**Exercise prompt:**
Nothing past the line containing "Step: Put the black" belongs in the output. Copy exactly every line of the data below from the first up to and including it.

**Task input:**
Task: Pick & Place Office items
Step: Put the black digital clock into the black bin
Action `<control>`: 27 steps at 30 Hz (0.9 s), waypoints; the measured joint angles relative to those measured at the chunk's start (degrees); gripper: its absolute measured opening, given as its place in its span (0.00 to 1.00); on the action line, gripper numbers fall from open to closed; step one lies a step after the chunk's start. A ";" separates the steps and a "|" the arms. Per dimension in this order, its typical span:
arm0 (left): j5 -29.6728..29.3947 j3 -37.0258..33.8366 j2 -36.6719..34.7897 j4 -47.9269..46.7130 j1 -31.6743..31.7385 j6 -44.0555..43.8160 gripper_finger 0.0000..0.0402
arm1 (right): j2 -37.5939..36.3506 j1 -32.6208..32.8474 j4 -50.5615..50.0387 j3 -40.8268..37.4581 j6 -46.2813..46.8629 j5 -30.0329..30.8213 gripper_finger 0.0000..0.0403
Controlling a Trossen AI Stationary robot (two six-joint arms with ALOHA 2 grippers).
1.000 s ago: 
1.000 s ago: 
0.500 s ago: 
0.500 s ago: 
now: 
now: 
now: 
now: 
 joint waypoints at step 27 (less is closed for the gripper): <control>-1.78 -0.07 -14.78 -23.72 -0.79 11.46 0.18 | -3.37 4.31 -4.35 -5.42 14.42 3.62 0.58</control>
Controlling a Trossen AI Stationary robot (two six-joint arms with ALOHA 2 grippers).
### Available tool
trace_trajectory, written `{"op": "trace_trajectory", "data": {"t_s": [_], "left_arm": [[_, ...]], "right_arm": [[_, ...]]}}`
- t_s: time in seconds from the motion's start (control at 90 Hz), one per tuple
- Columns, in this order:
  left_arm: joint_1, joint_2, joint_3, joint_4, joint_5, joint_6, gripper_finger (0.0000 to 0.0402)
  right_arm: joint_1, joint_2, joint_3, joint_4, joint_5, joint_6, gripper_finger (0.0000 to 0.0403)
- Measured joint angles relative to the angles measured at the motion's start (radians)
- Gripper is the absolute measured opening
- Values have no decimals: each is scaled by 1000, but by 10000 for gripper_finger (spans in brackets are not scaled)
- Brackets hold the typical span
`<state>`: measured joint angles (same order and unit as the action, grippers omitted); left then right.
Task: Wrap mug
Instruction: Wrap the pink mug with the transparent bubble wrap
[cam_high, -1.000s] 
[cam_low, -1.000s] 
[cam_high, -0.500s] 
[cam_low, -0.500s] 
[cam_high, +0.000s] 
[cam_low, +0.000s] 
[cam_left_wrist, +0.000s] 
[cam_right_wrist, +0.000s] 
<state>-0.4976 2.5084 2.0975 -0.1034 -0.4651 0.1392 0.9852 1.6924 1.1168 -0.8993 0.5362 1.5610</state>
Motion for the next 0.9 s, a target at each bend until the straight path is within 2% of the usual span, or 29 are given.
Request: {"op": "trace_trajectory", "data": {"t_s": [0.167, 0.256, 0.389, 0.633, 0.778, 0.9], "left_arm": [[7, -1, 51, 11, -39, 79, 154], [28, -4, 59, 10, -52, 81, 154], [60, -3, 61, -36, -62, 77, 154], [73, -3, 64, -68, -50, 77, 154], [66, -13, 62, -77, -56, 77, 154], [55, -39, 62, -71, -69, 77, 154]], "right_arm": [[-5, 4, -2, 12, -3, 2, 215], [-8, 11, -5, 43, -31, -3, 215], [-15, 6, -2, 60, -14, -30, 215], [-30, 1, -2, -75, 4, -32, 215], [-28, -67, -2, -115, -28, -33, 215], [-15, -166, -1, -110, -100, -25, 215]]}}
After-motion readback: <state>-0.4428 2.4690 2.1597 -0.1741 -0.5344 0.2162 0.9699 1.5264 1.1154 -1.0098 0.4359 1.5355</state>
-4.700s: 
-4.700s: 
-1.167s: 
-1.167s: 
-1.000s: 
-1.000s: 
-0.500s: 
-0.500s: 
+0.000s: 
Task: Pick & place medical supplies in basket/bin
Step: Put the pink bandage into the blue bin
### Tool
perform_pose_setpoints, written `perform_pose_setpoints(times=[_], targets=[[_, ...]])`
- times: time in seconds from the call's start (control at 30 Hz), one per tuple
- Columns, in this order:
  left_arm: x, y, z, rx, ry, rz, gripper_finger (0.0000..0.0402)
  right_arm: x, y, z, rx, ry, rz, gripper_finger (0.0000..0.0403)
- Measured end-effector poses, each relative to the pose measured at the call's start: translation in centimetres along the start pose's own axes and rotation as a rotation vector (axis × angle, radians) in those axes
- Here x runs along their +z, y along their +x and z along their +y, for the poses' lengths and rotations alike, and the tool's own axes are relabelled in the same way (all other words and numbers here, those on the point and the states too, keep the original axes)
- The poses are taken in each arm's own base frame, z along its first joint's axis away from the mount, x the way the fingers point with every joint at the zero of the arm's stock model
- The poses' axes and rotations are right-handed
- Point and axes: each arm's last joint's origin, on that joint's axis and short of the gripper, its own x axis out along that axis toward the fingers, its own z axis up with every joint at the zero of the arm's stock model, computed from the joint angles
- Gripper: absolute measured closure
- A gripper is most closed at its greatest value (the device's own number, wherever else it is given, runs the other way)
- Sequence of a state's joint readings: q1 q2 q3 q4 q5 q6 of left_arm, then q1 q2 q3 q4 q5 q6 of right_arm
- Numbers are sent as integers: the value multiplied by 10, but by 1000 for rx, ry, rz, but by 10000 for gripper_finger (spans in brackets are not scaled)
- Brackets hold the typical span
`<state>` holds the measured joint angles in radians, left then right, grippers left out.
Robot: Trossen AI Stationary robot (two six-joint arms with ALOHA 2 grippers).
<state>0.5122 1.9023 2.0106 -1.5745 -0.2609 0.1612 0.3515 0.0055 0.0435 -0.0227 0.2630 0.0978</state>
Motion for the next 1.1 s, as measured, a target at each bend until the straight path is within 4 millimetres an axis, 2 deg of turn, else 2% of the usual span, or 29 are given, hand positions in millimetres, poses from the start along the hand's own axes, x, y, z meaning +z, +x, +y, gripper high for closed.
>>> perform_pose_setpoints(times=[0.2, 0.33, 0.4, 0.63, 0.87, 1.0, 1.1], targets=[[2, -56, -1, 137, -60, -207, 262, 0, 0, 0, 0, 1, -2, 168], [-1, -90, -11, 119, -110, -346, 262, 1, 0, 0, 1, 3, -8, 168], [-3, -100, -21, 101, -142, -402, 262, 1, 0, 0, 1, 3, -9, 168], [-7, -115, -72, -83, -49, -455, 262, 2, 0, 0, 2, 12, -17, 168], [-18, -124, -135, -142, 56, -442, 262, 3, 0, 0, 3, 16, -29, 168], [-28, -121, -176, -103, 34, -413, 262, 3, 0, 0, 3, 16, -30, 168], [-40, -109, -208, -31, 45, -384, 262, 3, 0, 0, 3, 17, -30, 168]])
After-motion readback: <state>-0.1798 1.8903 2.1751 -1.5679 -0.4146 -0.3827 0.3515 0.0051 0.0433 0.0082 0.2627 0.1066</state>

**Reply to the exercise:**
Task: Pick & Place Office items
Step: Put the black digital clock into the black bin

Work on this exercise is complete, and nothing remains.